Un exemple officiel. Sur un plan général, cette rubrique a souvent critiqué les gaspillages de ressources budgétaires européennes dans l'un ou l'autre État membre ; mais les gaspillages dont seraient responsables les institutions communautaires elles-mêmes sont tout aussi critiquables. Je ne me réfère pas à des enquêtes journalistiques, ni aux désaccords résultant de divergences politiques, mais aux constatations des organismes européens qui ont la responsabilité du contrôle.

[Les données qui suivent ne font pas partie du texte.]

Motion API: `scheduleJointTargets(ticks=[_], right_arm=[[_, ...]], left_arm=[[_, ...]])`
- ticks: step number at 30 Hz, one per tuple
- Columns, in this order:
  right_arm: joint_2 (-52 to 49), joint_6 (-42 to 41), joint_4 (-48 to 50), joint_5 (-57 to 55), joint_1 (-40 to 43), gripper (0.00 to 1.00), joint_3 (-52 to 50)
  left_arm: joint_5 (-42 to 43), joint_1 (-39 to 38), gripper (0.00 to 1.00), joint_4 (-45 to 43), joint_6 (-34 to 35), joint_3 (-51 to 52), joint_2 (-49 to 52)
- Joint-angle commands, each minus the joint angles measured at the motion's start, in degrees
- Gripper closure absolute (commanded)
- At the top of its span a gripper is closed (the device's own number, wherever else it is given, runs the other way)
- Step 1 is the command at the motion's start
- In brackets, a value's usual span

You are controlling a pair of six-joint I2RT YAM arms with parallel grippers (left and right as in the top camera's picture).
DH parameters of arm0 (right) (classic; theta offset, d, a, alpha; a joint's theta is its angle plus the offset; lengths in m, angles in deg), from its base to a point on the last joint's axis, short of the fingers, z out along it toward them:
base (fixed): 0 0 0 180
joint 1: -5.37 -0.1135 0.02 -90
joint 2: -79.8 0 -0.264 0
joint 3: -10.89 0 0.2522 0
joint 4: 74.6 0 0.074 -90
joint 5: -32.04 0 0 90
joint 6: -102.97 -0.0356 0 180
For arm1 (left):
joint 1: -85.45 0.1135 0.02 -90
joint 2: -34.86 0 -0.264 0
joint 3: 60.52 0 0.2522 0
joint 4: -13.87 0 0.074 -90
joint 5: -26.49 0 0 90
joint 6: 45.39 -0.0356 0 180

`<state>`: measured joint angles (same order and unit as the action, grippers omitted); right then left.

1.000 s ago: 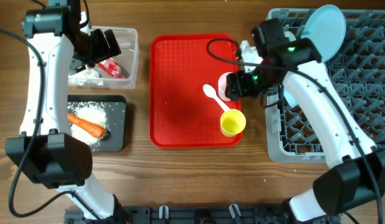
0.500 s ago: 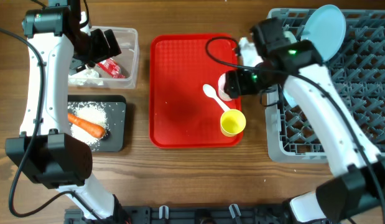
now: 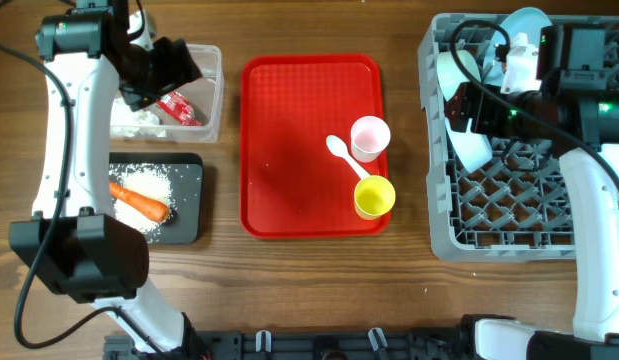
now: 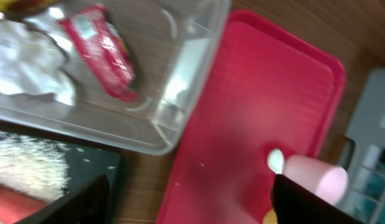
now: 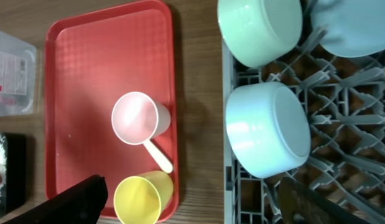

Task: Sort waste into correct bins and load items into the dishwasher rack
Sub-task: 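Reach the left gripper to the yellow cup and grasp it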

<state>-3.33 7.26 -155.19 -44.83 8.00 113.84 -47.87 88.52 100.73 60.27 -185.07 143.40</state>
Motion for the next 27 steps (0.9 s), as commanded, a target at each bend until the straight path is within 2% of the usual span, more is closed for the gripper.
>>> scheduleJointTargets(ticks=[1,3,8,12,15,20,25,27], right_arm=[[0.6,2.1,0.3,-0.2,1.4,0.09,0.8],[0.6,2.6,0.3,-0.5,1.5,0.09,0.8],[0.6,2.3,0.4,-2.2,1.5,0.09,0.8],[0.6,2.3,0.3,-2.2,1.5,0.09,0.8],[0.6,2.1,0.3,-2.2,1.5,0.09,0.8],[0.6,2.1,0.0,-2.2,1.5,0.09,0.8],[0.6,2.1,-0.1,-2.2,1.5,0.09,0.8],[0.6,2.1,-0.1,-2.1,1.5,0.09,0.8]], left_arm=[[6.6,-6.8,0.02,1.3,2.5,0.2,0.0],[6.3,-14.8,0.02,0.3,2.6,0.9,0.0],[-8.5,-34.5,0.01,-0.6,1.2,3.3,0.7],[-8.5,-43.3,0.11,-2.9,2.9,4.6,3.5],[-8.7,-46.0,0.16,-3.6,4.8,5.4,7.7],[-4.5,-46.1,0.17,-4.9,6.0,5.6,12.4],[-2.6,-46.7,0.32,-4.6,6.1,5.8,16.0],[-2.6,-46.7,0.42,-4.1,6.1,5.8,16.3]])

Cet exemple n'a rien à voir avec les polémiques, très vives au sein du Parlement européen et dans le cadre du Conseil, relatives à la réforme de la PAC et à la répartition de ses financements ; c'est tout simplement, selon le rapport de la Cour des comptes, un gaspillage de ressources budgétaires de l'UE.
Pour une surveillance généralisée. Certes, l'exemple cité n'a qu'un poids secondaire, aussi bien pour l'ampleur plutôt modeste du gaspillage dénoncé, que du point de vue politique. Au sein même du PE on entend parfois des critiques d'une tout autre envergure. Je me rappelle que le mois dernier Jean-Pierre Audy (groupe PPE) avait suggéré de confier à la Cour des comptes européenne et aux 27 Cours des comptes nationales la tâche d'établir ensemble un rapport sur la rationalisation de certaines dépenses communautaires et sur l'utilisation nationale des subventions européennes. M. Audy avait cité des gaspillages de grande envergure, provoqués par la dispersion des ressources: absence de coordination ; programmes de recherche sur le même sujet financés 10 à 15 fois, chaque pays agissant pour son compte ; centaines de missions diplomatiques séparées et dispersées sur toute la planète…
Il est vrai que des efforts de rationalisation des dépenses sont en cours, mais les gaspillages subsistent et toute action en faveur de leur réduction est la bienvenue.